First Author  Nguyen TV Year  2014
Journal  J Exp Med Volume  211
Issue  6 Pages  1011-8
PubMed ID  24799500 Mgi Jnum  J:213121
Mgi Id  MGI:5582948 Doi  10.1084/jem.20131637
Citation  Nguyen TV, et al. (2014) Fanca deficiency reduces A/T transitions in somatic hypermutation and alters class switch recombination junctions in mouse B cells. J Exp Med 211(6):1011-8
abstractText  Fanconi anemia is a rare genetic disorder that can lead to bone marrow failure, congenital abnormalities, and increased risk for leukemia and cancer. Cells with loss-of-function mutations in the FANC pathway are characterized by chromosome fragility, altered mutability, and abnormal regulation of the nonhomologous end-joining (NHEJ) pathway. Somatic hypermutation (SHM) and immunoglobulin (Ig) class switch recombination (CSR) enable B cells to produce high-affinity antibodies of various isotypes.

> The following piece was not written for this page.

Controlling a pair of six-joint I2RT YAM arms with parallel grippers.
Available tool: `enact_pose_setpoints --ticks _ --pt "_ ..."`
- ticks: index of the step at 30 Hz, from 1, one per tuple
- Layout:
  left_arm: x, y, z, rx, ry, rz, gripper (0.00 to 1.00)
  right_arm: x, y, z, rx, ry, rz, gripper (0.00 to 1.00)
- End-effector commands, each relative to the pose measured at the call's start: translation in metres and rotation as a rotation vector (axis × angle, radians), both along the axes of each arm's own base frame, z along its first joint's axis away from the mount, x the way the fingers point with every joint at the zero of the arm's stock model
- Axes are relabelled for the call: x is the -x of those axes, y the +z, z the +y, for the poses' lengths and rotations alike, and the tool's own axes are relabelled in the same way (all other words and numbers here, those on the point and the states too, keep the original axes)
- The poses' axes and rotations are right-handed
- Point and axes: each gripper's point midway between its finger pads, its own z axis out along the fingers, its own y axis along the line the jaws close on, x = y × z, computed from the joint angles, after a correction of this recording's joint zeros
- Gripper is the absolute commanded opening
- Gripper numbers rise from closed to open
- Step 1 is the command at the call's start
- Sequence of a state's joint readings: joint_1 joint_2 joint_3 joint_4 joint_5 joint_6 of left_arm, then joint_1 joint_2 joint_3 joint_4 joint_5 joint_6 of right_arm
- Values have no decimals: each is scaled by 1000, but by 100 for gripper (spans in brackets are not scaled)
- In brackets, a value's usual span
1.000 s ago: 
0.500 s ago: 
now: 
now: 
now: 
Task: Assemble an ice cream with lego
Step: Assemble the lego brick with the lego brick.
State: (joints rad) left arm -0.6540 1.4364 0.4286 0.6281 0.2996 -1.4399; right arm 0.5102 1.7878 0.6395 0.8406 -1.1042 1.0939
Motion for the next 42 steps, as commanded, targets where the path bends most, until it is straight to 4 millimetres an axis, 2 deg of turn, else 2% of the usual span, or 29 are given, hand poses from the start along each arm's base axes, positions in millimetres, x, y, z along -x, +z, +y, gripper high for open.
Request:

Both processes are initiated after the generation of dG:dU mismatches by activation-induced cytidine deaminase. Whereas SHM involves an error-prone repair process that introduces novel point mutations into the Ig gene, the mismatches generated during CSR are processed to create double-stranded breaks (DSBs) in DNA, which are then repaired by the NHEJ pathway. As several lines of evidence suggest a possible role for the FANC pathway in SHM and CSR, we analyzed both processes in B cells derived from Fanca(-/-) mice. Here we show that Fanca is required for the induction of transition mutations at A/T residues during SHM and that despite globally normal CSR function in splenic B cells, Fanca is required during CSR to stabilize duplexes between pairs of short microhomology regions, thereby impeding short-range recombination downstream of DSB formation.